二人の視線が重なり……なんだか恥ずかしさが込み上げる。
「川の水のおかげでもう大丈夫です……戻りましょうか」
フレデリク様は少し残念そうに見えた。
「……そうだな」
そう言って立ち上がろうとした時――
「フレデリク様、クロエ様……先程はありがとうございました」
セリーヌ様が草を踏み分けて姿を現した。
「セリーヌ様? こんな所まで……」
フレデリク様が驚いたように眉を寄せる。
「でも……クロエ様が心配ですし……」
セリーヌ様は柔らかく微笑んだ。
純粋に心配してくれたのだろうか……私は一瞬そう思った。
「お二人はとても仲良いのですね。……お邪魔だったかしら?」
「そういう仲だと勘違いされても、クロエに迷惑がかかる。

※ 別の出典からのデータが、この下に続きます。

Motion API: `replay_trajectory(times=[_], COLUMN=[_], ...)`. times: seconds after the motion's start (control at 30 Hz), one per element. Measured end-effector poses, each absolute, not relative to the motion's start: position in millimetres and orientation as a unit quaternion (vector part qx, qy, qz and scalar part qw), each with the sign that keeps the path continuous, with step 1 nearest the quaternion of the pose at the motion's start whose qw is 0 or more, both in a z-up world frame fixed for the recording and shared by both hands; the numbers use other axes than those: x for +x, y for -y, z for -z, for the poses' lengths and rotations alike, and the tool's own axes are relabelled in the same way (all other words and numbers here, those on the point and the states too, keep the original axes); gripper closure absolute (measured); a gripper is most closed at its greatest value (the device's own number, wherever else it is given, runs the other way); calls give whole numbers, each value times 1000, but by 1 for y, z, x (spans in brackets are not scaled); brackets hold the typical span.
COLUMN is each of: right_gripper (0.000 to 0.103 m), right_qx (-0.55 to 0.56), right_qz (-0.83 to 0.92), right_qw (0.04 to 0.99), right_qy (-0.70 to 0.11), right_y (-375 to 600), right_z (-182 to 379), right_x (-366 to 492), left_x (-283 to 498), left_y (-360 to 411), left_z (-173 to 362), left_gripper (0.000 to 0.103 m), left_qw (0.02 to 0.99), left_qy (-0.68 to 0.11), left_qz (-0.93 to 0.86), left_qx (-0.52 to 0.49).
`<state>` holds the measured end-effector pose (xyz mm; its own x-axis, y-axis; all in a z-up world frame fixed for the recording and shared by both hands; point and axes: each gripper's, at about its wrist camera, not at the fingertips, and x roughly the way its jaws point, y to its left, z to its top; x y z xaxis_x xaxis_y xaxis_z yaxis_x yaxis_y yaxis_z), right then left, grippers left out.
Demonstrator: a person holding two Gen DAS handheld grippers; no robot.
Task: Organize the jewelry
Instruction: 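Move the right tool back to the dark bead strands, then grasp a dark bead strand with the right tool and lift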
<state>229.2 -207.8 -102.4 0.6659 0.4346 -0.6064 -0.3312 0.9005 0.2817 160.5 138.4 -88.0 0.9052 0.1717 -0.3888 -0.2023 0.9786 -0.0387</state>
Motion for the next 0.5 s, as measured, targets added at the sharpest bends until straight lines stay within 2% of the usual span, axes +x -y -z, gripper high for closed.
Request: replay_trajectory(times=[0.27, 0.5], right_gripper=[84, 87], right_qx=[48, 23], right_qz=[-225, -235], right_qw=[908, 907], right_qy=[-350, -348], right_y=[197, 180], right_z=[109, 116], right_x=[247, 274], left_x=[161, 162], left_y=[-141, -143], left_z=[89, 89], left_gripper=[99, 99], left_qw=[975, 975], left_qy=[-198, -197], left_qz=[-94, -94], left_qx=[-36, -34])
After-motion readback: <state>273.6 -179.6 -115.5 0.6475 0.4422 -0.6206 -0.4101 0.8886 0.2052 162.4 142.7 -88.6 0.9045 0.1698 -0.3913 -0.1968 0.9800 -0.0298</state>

……セリーヌ嬢も、発言には気をつけてください」
フレデリク様の口調はやや冷たかった。
「そんなつもりでは……」
セリーヌ様は少し慌てた様子で首を振る。
その時、遠くからジュリアン様の声が響いた。
「フレデリク様ーっ!!!」
緊迫した声。緊張が走る
「フレデリク様!まずいです……アべル王子の班が野犬に襲われていると伝達が来ましたっ!」
「え……アべル様が?」
私の胸がどくんと脈打った――。